Altun, medyanın toplumsal adalet ve bireylerin hak arayışları açısından merkezi bir öneme sahip olduğunu belirtti. Medyanın, adaleti tehdit eden olaylara karşı toplumun sesi ve adaletin savunucusu olması gerektiğini vurguladı.
Altun, Hz. Ömer'in "Adalet mülkün temelidir" sözünü hatırlatarak, adalet olmadan huzur, barış ve refahın sağlanamayacağını ifade etti. Hak sahiplerinin haklarını alabilmesi ve suçluların cezalandırılması gibi unsurların toplumsal huzurun temel bileşenleri olduğunu kaydetti. Ayrıca, adalet arayışlarının medyanın etkisiyle kamuoyu gündemine taşındığını belirtti.

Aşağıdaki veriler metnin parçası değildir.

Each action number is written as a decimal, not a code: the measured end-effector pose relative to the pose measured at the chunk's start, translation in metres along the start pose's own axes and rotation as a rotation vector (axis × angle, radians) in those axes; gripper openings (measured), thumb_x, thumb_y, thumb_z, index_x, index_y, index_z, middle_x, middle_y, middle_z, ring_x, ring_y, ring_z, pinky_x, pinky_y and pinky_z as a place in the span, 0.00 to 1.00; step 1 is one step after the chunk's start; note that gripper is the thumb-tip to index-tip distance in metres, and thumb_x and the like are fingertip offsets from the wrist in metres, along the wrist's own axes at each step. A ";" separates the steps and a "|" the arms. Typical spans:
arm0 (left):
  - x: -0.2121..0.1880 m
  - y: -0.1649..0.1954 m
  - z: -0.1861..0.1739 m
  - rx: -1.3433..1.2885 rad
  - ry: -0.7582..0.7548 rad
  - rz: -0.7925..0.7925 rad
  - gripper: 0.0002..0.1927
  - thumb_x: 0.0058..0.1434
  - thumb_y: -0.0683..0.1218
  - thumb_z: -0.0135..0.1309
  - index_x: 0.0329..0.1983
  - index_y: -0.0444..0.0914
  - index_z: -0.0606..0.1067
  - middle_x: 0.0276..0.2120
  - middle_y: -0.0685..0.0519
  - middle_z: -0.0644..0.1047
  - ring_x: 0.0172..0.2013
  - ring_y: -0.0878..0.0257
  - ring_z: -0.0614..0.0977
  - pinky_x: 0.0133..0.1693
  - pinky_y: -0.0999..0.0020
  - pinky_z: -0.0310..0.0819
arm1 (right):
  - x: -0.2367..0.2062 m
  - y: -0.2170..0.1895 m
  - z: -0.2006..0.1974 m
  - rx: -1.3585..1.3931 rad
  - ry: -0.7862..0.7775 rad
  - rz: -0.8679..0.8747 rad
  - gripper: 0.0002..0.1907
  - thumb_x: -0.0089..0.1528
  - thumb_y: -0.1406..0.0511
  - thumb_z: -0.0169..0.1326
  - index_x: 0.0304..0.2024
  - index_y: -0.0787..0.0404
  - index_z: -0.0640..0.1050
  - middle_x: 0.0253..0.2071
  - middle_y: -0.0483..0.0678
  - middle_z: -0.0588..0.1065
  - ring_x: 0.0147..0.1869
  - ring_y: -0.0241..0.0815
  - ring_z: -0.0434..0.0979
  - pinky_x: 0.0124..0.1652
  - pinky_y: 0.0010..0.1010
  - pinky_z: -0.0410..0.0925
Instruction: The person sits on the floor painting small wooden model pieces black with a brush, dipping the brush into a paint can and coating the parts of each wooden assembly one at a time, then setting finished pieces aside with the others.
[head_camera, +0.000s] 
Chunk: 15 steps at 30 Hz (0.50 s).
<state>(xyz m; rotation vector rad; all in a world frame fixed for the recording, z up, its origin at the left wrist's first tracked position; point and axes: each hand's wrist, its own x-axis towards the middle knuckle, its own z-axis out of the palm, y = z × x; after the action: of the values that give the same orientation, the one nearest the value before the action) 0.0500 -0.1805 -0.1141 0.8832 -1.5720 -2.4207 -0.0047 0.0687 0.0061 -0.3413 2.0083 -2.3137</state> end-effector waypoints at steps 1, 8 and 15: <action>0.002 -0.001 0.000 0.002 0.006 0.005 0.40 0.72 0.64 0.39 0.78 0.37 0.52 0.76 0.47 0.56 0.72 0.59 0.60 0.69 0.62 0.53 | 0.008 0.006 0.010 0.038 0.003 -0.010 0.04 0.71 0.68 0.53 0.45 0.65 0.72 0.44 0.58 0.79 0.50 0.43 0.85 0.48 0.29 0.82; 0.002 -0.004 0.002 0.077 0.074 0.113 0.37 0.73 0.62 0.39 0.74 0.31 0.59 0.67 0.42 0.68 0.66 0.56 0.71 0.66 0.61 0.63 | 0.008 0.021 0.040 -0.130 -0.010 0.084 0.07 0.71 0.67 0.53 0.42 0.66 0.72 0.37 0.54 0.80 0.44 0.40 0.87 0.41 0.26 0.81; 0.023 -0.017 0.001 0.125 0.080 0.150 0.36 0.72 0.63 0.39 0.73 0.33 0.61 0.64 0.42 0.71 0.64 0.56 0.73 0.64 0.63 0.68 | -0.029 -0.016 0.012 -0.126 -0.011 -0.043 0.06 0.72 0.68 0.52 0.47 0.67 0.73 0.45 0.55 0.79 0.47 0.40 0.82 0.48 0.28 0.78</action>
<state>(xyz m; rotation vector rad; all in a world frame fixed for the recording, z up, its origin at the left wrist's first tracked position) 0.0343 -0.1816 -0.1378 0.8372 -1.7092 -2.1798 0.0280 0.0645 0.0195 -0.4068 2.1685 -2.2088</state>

Medya ile adalet kurumları arasındaki ilişkinin güçlendirilmesi gerektiğine dikkat çeken Altun, doğru ve hızlı haber alma ilkesinin toplumun adalet sistemine olan güvenini artıracağını söyledi. Toplumsal güvenin merkezinde yer alan adalet anlayışının, kamuoyunda toplumsal barışı korumanın en önemli vasıtası olduğunu vurguladı.
Altun, medyanın toplumsal adalet ve bireylerin hak arayışlarına katkı sunabileceği gibi, yargı süreçlerine olumsuz etkiler de yapabileceğine dikkat çekti. Devam eden yargı süreçleriyle ilgili gizlilik ihlalleri ve taraflı haber yapmanın kamuoyunda yargısız infaza sebep olabileceğini belirtti. Medyanın etik kurallarına uymaması ve adli süreçlerde mağdurların mahremiyetine saygı göstermemesi gibi durumların da sorunlar doğurduğunu ifade etti.
İletişim Başkanı, medyanın hukuk alanında uzmanlaşmış kişilerin desteğini almasının önemini vurgulayarak, bu konuda eğitim ve farkındalık programlarının gerekliliğine dikkat çekti. Medya kuruluşlarının, sosyal medya platformlarından yayılan teyitsiz içerikleri süzme mekanizmaları kurmasının elzem olduğunu da sözlerine ekledi.
Son olarak, sosyal medya platformlarının manipülasyona açık yapısının adalet süreçlerine zarar verebileceğine işaret eden Altun, bu konuda hukuki düzenlemelerin ve yaptırımların gerekliliğini vurguladı.